Darry sort of half shrugs. They're losing sunlight fast and his face is switching from gold to pink, which will soon cool to a deep blue. "How many times Katy-Kat told me to go home? Spend more time here than there, it feels."

"Most likely."

"Help me fix 'er up some an' finish the switch, I'll use some of what I get on 'er to get a bed that'll fit the two of us."

Wayne can't catch it before it's out and he's smiling. "Good stuff."

"Good enough?"

"Good enough."

"Squitos comin' out."

"Katy's fixing for a whiskey night at the house, we oughta get in before she tells Dan we went an' eloped off to Quebec."

They untangle from each, stand up. Darry wraps himself around Wayne just as fast again and slides his hand into his back pocket and Wayne allows it for the walk back because he knows he should get used to it now that Darry's his and he secretly likes it.

"Still hard no on petnames?" Darry asks, grinning stupid.
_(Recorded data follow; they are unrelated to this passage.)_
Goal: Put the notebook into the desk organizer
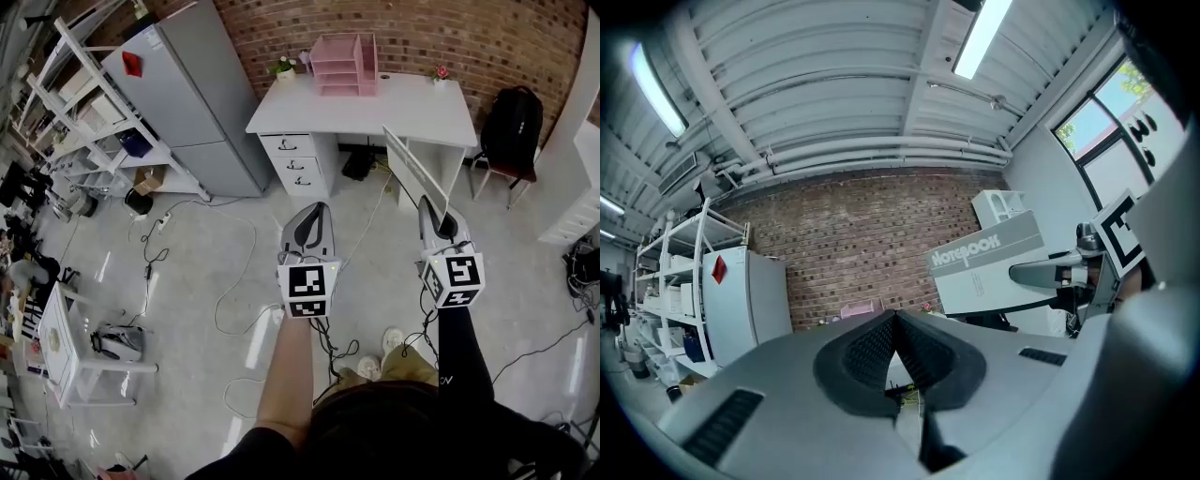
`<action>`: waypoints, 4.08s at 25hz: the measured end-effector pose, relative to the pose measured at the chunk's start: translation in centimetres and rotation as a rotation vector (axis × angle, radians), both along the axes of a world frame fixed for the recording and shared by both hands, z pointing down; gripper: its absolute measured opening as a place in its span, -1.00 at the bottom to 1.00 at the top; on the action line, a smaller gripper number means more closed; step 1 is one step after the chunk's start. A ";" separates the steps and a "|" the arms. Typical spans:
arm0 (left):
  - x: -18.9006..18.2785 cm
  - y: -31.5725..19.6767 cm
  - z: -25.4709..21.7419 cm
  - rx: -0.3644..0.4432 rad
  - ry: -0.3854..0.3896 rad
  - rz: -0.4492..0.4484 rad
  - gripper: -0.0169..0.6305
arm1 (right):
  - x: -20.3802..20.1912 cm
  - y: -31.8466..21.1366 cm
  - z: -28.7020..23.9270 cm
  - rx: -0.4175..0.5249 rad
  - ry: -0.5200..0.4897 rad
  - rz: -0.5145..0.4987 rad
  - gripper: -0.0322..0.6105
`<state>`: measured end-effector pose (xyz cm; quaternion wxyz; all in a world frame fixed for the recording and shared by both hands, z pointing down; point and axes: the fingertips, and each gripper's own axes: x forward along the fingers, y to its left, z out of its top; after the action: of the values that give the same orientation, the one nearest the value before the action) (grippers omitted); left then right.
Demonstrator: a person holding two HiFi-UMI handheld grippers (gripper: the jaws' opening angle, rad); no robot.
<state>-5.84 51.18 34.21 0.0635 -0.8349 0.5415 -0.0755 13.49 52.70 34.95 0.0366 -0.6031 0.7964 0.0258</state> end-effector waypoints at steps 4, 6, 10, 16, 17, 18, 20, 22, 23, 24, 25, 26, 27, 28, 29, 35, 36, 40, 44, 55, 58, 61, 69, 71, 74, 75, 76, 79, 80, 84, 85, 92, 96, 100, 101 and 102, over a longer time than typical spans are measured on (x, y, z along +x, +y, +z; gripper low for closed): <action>-0.1 -1.0 0.2 -0.003 0.008 -0.001 -0.92 | 0.2 -1.1 0.3 -0.004 -0.005 0.005 -0.88; -0.1 -2.0 0.2 -0.003 0.009 -0.003 -0.92 | 0.2 -2.2 0.2 0.002 -0.009 0.003 -0.88; 0.1 -4.6 0.2 -0.001 0.006 -0.008 -0.92 | 0.4 -4.9 0.2 0.006 -0.016 -0.004 -0.88; 0.9 -9.6 -0.1 0.003 -0.002 -0.022 -0.92 | 1.1 -10.4 -0.1 0.014 -0.029 -0.020 -0.88; 1.0 -10.6 -0.1 0.003 -0.003 -0.025 -0.92 | 1.3 -11.4 -0.2 0.015 -0.029 -0.023 -0.87; 1.2 -11.6 -0.2 0.003 -0.003 -0.028 -0.92 | 1.5 -12.6 -0.2 0.015 -0.030 -0.027 -0.87; 1.5 -13.6 -0.2 0.001 -0.002 -0.037 -0.92 | 1.9 -14.8 -0.3 0.016 -0.031 -0.034 -0.88; 2.0 -15.6 -0.3 0.001 -0.003 -0.044 -0.92 | 2.4 -16.9 -0.4 0.014 -0.034 -0.038 -0.88; 2.2 -16.5 -0.3 0.001 -0.004 -0.048 -0.92 | 2.7 -17.9 -0.3 0.014 -0.036 -0.040 -0.87; 2.5 -17.5 -0.3 0.001 -0.006 -0.051 -0.92 | 3.0 -19.0 -0.3 0.013 -0.038 -0.042 -0.88; 2.7 -18.4 -0.3 0.000 -0.005 -0.055 -0.92 | 3.2 -19.9 -0.2 0.012 -0.040 -0.045 -0.87; 2.9 -19.2 -0.2 -0.001 -0.004 -0.059 -0.92 | 3.5 -20.9 -0.1 0.010 -0.042 -0.048 -0.87; 3.1 -20.0 -0.1 -0.003 -0.003 -0.063 -0.92 | 3.7 -21.7 0.0 0.008 -0.045 -0.050 -0.87; 3.3 -20.7 0.0 -0.004 -0.003 -0.068 -0.92 | 4.0 -22.5 0.2 0.006 -0.049 -0.053 -0.87; 3.5 -21.3 0.2 -0.006 -0.002 -0.072 -0.92 | 4.2 -23.3 0.4 0.005 -0.053 -0.055 -0.87; 4.5 -23.9 0.9 -0.005 0.000 -0.096 -0.92 | 5.4 -26.4 1.2 0.007 -0.059 -0.074 -0.87; 4.6 -24.2 1.0 -0.006 -0.001 -0.099 -0.92 | 5.7 -26.8 1.2 0.007 -0.059 -0.075 -0.87; 5.0 -25.0 0.9 -0.003 -0.009 -0.104 -0.92 | 6.5 -27.6 0.9 0.014 -0.066 -0.073 -0.88; 5.2 -25.5 0.3 0.011 0.000 -0.102 -0.92 | 6.9 -28.0 0.3 0.025 -0.066 -0.068 -0.87; 4.2 -29.4 -0.1 -0.003 0.092 -0.080 -0.92 | 6.9 -31.2 0.1 0.036 -0.049 -0.042 -0.87; 3.5 -31.7 0.6 -0.007 0.077 -0.075 -0.92 | 6.3 -33.0 0.4 0.035 -0.038 -0.031 -0.87; 3.0 -34.5 1.0 -0.004 0.049 -0.066 -0.92 | 6.0 -35.5 0.8 0.030 -0.031 -0.015 -0.88; 1.9 -44.2 0.7 0.006 0.031 -0.009 -0.92 | 3.8 -44.1 1.0 0.018 -0.010 0.021 -0.88; 1.6 -46.6 0.2 0.007 0.038 0.005 -0.92 | 3.4 -46.2 0.6 0.021 -0.007 0.035 -0.87; 1.0 -49.8 0.0 0.006 0.040 0.027 -0.92 | 2.7 -49.1 0.3 0.022 -0.004 0.054 -0.87; 0.9 -50.8 0.0 0.005 0.041 0.035 -0.92 | 2.5 -50.0 0.3 0.022 -0.004 0.061 -0.88; 0.8 -51.8 -0.1 0.005 0.041 0.043 -0.92 | 2.3 -50.8 0.2 0.022 -0.005 0.069 -0.87; 0.4 -54.7 -0.1 0.007 0.044 0.065 -0.92 | 1.7 -53.2 0.2 0.024 -0.007 0.088 -0.87; 0.3 -55.6 0.0 0.007 0.045 0.070 -0.92 | 1.5 -54.0 0.3 0.025 -0.006 0.092 -0.87; -0.1 -58.8 0.4 0.006 0.046 0.089 -0.92 | 1.2 -56.8 0.6 0.028 -0.010 0.115 -0.87; -0.2 -59.4 0.5 0.006 0.044 0.093 -0.92 | 1.2 -57.4 0.7 0.028 -0.012 0.120 -0.87; -1.1 -62.8 1.1 -0.004 0.039 0.110 -0.92 | -0.2 -60.7 1.5 0.016 -0.011 0.125 -0.87; -1.2 -63.9 1.5 -0.008 0.038 0.117 -0.92 | -0.9 -61.9 1.7 0.013 -0.002 0.116 -0.88; -0.9 -65.1 1.5 -0.009 0.048 0.126 -0.92 | -0.8 -63.2 1.8 0.010 -0.002 0.116 -0.88; -1.0 -65.4 1.6 -0.009 0.046 0.126 -0.92 | -0.8 -63.6 1.9 0.011 -0.002 0.116 -0.88; -1.0 -65.8 1.7 -0.008 0.046 0.125 -0.92 | -0.8 -64.0 1.9 0.012 -0.002 0.114 -0.87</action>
<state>-6.82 -14.63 35.88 0.0520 -0.8688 0.4893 -0.0543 12.66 -11.30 36.83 0.0394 -0.6473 0.7606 0.0320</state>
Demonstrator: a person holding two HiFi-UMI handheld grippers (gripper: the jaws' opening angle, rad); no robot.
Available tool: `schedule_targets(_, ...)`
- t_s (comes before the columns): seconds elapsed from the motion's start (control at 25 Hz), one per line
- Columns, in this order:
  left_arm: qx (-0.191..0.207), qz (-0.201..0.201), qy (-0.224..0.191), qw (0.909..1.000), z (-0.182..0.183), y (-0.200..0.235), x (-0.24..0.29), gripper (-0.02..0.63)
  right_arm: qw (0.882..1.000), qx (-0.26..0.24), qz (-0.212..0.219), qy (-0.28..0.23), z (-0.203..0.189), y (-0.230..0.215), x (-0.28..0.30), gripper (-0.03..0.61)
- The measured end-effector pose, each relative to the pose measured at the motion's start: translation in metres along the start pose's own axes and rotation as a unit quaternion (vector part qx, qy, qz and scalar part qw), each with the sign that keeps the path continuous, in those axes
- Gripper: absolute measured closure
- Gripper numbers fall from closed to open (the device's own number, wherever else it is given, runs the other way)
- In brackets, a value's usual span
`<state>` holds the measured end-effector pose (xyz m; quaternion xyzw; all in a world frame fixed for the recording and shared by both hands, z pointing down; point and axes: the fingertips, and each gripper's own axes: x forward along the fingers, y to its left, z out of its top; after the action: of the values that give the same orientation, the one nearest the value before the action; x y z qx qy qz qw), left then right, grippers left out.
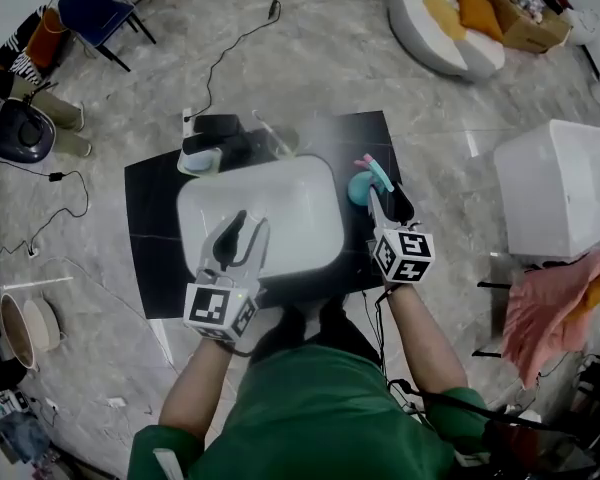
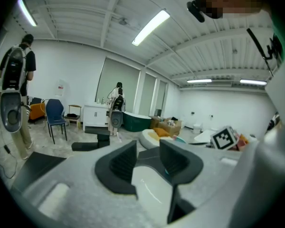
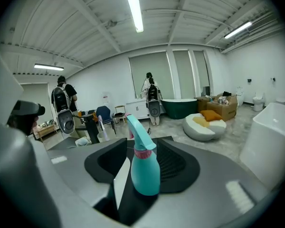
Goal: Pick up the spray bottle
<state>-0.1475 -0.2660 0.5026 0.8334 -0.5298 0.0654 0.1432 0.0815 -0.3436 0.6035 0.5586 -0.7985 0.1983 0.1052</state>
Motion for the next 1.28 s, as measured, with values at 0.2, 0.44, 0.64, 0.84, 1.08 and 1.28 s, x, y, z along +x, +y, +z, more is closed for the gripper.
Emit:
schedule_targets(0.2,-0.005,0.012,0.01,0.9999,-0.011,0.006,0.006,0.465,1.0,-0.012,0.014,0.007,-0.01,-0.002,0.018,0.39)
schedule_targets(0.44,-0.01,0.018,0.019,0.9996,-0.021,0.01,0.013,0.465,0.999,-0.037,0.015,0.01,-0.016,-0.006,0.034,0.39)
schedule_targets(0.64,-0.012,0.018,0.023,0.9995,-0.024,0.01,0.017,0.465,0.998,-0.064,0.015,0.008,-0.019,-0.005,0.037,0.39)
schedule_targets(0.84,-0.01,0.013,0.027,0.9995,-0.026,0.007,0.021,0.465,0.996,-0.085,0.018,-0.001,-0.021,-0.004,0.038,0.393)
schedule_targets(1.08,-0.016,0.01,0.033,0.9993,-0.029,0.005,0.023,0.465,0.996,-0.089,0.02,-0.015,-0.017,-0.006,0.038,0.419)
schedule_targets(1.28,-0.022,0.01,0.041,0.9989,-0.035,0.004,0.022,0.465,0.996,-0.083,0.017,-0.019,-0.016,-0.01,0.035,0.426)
"No need for over kill with 'em, darlin'."

When they get to the house, Katy and Dan are out on the porch, setting up the grill for Wayne to put steaks on, and Darry's still got his hand dipped into Wayne's back pocket, so really there's no need to come outright and say the obvious.

"You better wash up 'fore comin' to cook," Katy teases. "Know yous were vistin' that humpin' stump."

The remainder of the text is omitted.